Now, I should say a few things about my father too. My father had a sister who also died of alcoholism. When she was 46 years old, she fell down from the barn attic. She didn’t dare sleep in the house anymore when she was drunk; she’d hide in the barn attic and sleep in the hay. Being drunk, one night she fell from the attic and they found her dead on the barn floor.
My father too died of alcohol. We found him after he had fallen down on the cellar stairs.
After he retired, he’d go to the pub in the morning, get drunk, come back, sleep three, four hours, go back to the pub, and get drunk again. This was his life, a nightmare. Lately he had various health problems, everything pained him. His prostate, his liver. He had cirrhosis. The vice of alcohol, at least for a moment, stopped his pain. He escaped reality. He saw he was old and sick and gave up fighting.
In his youth, the reason he started to drink was that they drank in his family.

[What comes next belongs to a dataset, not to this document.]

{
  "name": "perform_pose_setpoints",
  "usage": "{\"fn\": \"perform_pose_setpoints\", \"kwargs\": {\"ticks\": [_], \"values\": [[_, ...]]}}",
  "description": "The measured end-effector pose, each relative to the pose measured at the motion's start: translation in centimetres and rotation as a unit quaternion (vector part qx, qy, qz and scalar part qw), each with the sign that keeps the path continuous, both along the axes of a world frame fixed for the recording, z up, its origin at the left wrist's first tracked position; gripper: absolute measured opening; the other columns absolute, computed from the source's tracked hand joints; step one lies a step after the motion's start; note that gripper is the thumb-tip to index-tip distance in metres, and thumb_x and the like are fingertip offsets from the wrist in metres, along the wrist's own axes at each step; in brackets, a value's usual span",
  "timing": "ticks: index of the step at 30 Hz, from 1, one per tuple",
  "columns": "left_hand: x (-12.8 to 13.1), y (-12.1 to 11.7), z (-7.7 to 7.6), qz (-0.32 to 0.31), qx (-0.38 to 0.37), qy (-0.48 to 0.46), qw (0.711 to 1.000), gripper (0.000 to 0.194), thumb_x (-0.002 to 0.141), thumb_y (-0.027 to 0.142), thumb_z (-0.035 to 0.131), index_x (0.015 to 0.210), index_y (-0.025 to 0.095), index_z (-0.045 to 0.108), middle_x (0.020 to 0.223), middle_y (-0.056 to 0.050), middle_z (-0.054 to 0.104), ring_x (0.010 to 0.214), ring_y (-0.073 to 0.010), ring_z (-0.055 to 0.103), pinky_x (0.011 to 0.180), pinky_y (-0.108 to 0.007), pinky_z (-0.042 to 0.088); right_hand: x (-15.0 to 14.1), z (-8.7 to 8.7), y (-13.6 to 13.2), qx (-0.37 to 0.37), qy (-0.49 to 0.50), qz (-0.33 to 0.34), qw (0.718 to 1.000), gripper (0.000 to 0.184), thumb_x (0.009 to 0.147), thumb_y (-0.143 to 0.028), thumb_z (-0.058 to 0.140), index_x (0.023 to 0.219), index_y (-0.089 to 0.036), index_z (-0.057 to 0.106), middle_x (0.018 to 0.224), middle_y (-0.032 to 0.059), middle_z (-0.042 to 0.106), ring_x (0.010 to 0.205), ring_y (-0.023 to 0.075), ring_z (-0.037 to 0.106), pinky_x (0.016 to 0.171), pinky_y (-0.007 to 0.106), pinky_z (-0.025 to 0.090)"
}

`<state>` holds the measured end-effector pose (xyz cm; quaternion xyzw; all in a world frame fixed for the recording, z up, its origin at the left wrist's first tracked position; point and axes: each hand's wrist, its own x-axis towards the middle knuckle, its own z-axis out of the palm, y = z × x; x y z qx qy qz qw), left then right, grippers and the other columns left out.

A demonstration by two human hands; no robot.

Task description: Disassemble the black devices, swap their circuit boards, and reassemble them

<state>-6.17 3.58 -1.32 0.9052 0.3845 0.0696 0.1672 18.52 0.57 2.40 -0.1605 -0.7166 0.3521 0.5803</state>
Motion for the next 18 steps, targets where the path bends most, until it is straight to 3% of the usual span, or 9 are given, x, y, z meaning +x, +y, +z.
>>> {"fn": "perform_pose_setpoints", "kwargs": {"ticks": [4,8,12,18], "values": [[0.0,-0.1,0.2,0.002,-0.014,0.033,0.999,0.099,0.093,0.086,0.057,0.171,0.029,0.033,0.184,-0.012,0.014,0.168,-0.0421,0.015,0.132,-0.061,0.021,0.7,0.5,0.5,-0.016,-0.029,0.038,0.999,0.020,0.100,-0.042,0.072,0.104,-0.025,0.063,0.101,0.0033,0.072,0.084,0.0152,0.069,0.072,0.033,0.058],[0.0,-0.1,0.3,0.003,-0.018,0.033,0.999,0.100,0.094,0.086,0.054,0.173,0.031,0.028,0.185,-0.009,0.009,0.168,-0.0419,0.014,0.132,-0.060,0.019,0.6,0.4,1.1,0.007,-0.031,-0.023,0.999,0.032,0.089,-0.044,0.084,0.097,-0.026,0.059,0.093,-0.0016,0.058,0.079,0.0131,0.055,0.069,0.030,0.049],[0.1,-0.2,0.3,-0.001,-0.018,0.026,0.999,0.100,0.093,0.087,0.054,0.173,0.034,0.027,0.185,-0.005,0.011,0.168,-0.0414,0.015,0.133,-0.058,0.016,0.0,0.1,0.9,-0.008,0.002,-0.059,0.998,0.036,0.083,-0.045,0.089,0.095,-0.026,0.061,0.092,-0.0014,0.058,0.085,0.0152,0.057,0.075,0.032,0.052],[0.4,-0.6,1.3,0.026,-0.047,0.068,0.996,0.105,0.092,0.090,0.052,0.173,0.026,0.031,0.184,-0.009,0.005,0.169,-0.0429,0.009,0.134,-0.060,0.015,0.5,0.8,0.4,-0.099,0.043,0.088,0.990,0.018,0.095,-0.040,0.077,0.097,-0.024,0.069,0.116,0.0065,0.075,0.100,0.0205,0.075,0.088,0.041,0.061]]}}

Later he became the collective farm president, and whenever he went on an inspection, of course the workers wanted to smooth things out. Everybody treated him to food and drink, “Here, have a shot of pălincă, Mister President! Just one glass! Two! One more, please!” and slowly he turned into an alcoholic. Then he worked in a factory, for the last 14 years. He wouldn’t drink on the job, but first thing when he arrived home he’d drink a shot, and by five in the afternoon he was slammed. He died in 2002 at 73, but utterly degraded.
I don’t have words to describe it.
I’d scold him, I’d reason with him, “Slow down! Let me take you to a doctor.” He’d say, “No. The doctor doesn’t have a cure for me. I’m about to die. I’m old, I’m ill, this is my fate. I have no reason to stop drinking.”
He’d do stupid things. He’d come from the pub, he’d fall, often hurting himself, he never had money…
But usually when we’d argue, he’d say he didn’t drink. “What?! Are you saying I’m drunk?” Though he was drunk, or on his way, he wouldn’t admit it. “What? Do I drink?! Am I a drunk?! I haven’t drunk one single drop!”
When he didn’t drink, he was very ill tempered, on edge. The pub was closed, or he ran out of money or his credit was used up. He’d come home and declare that’s it, he wouldn’t drink anymore, that he was testing his will, but soon he’d give in.
He had an accident, in ’97, when we killed our pig for Christmas. He was drunk and fell hitting his head on the brim of the barrel where we’d put the uncooked bacon and bones in brine. He had a wound on the top of his head, and the doctor said he was very lucky to be alive, so he got scared.
He was in the hospital for a long time and as he recovered he went thru alcohol withdrawal. He was shaking. I told him, “Look, father, you haven’t drunk in a month. You shouldn’t drink anymore.” But when he got out he started it again.
The last time, he broke his leg while he was coming out of the village hall. He was bed ridden for six months and I was under the impression that he wasn’t going ti drink anymore, but he started it again.
He had no motivation, no direction, no meaning in his life.